Comme chaque matin quand je travaille (hier vous avez eu la version gréviste…), je commence par boire d’un trait un demi-litre d’Hépar et j’enchaîne par deux grands verres de nectar d’orange. Je mange alors mon yaourt au bifidus actif, ma compote multi-fruits (pommes, bananes et kiwis) que j’ai préparée moi-même. Pendant que mon thé vert Tetley finit d’infuser, je sors de leur emballage pelliculé les quatre biscuits énergétiques que je vais tremper dans mon bol. Tout est bien sûr programmé avec une rigueur chirurgicale, et avant que la sonnerie du micro-ondes ne retentisse, je vais aller me planter derrière la baie vitrée pour regarder la mer, encore dans l’ombre du matin. Je prends toujours mon petit-déjeuner debout et je respecte toujours le même ordre d’ingestion (Je le trouve tout à fait logique et rien ne me le fera changer). Je vais garder mon pot de yaourt vide pour essorer les dernières gouttes du sachet de thé. Entre temps, je retourne dans ma chambre pour l’aérer et mettre les draps sur le rebord de la fenêtre. Pour finir, je boirai mon thé d’une traite, toujours debout à regarder la mer et je jetterai les restes de ma collation dans la poubelle, avant de laver la vaisselle que je laisserai sécher dans l’égouttoir de bois, juste au bord du plan de travail carrelé de blanc. Je ferai alors mon lit et fermerai la fenêtre pour la journée.
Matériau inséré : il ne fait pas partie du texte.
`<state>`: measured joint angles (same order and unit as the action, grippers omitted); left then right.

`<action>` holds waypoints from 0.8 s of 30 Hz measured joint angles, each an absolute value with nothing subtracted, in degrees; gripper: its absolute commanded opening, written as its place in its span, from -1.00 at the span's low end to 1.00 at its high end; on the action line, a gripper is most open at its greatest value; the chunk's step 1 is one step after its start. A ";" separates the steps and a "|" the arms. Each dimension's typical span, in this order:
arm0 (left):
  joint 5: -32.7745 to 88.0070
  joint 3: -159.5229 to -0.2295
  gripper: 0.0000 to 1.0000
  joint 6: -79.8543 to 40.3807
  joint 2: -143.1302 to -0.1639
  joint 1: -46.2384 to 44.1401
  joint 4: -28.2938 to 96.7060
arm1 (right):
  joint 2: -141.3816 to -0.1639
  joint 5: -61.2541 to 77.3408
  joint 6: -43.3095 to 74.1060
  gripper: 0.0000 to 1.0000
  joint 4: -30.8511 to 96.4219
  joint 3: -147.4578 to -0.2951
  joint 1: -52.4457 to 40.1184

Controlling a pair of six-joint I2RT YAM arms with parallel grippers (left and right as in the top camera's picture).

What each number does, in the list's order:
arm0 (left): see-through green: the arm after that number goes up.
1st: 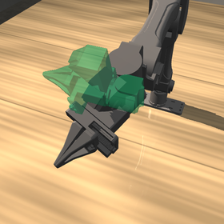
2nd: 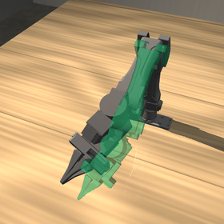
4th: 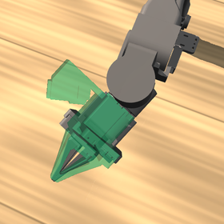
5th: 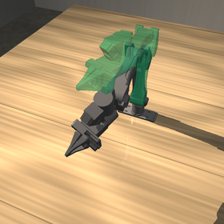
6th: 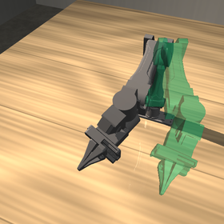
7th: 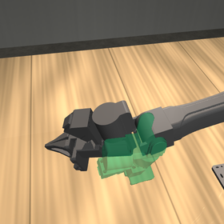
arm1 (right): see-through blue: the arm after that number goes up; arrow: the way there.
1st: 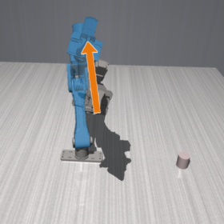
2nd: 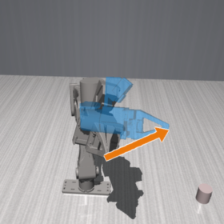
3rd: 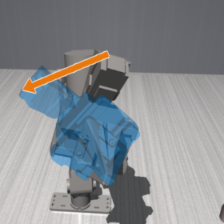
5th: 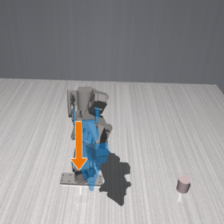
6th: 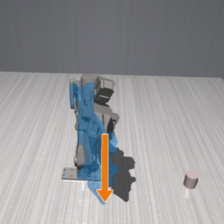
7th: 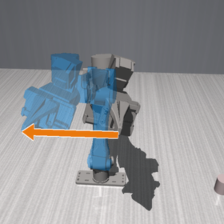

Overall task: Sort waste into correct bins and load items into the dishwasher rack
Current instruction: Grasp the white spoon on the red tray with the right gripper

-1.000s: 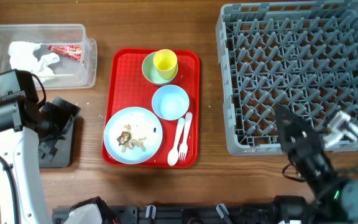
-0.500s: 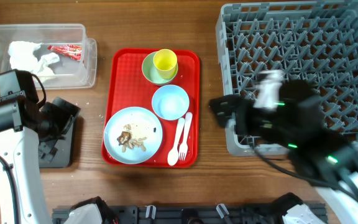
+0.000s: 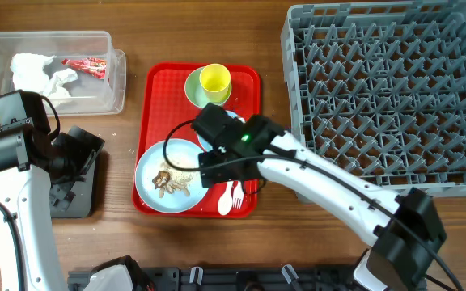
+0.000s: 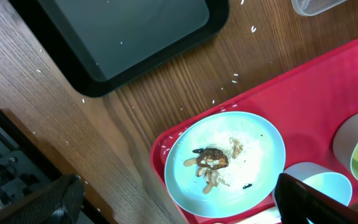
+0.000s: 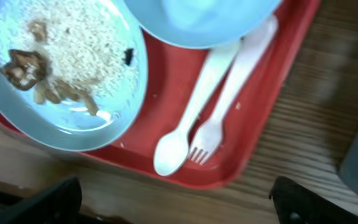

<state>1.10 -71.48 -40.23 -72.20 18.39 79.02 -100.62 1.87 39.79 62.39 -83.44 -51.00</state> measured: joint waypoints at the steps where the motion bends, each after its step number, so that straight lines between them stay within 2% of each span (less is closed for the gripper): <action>1: 1.10 -71.48 1.00 -40.23 -72.20 18.39 79.05 | -100.86 1.87 39.81 1.00 61.60 -83.44 -51.22; 14: 1.10 -71.48 1.00 -40.23 -72.20 18.39 79.05 | -111.90 1.04 42.52 0.99 58.59 -83.66 -51.18; 16: 1.10 -71.48 1.00 -40.23 -72.20 18.39 79.05 | -113.60 1.08 43.99 0.69 58.85 -83.66 -51.18; 19: 1.10 -71.48 1.00 -40.23 -72.20 18.39 79.05 | -114.19 1.06 46.17 0.01 58.83 -83.68 -51.18; 21: 1.10 -71.48 1.00 -40.23 -72.20 18.39 79.05 | -114.19 1.04 47.24 -0.13 58.83 -83.68 -51.18; 24: 1.10 -71.48 1.00 -40.23 -72.20 18.39 79.05 | -114.19 0.99 48.69 -0.16 58.87 -83.68 -51.18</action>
Le ciel est encore plus bleu qu’hier et le soleil va certainement taper aussi fort. Si le temps se maintient au beau tout le week-end, je pense que l’on pourra prendre le petit-déjeuner sur le balcon. Il faudra simplement se couvrir un peu, c’est tout. Je pourrai même aller chercher les croissants pour Benjamin et lui préparer son plateau pour lui porter au lit. Comme ça j’entrerai dans la chambre pour le regarder se réveiller et j’irai m’asseoir au bord du lit. Connaissant mon Benjamin, il me regardera en souriant et je serai obligé de l’embrasser (Ben oui, j’ai beau avoir un physique de grosse brute, je ne résiste pas au sourire de mon amoureux et puis si vous n’êtes pas contents, ou même jaloux, c’est quand même pas de ma faute si vous n’avez pas un Benjamin dans votre vie… faut peut-être y mettre un peu du vôtre !).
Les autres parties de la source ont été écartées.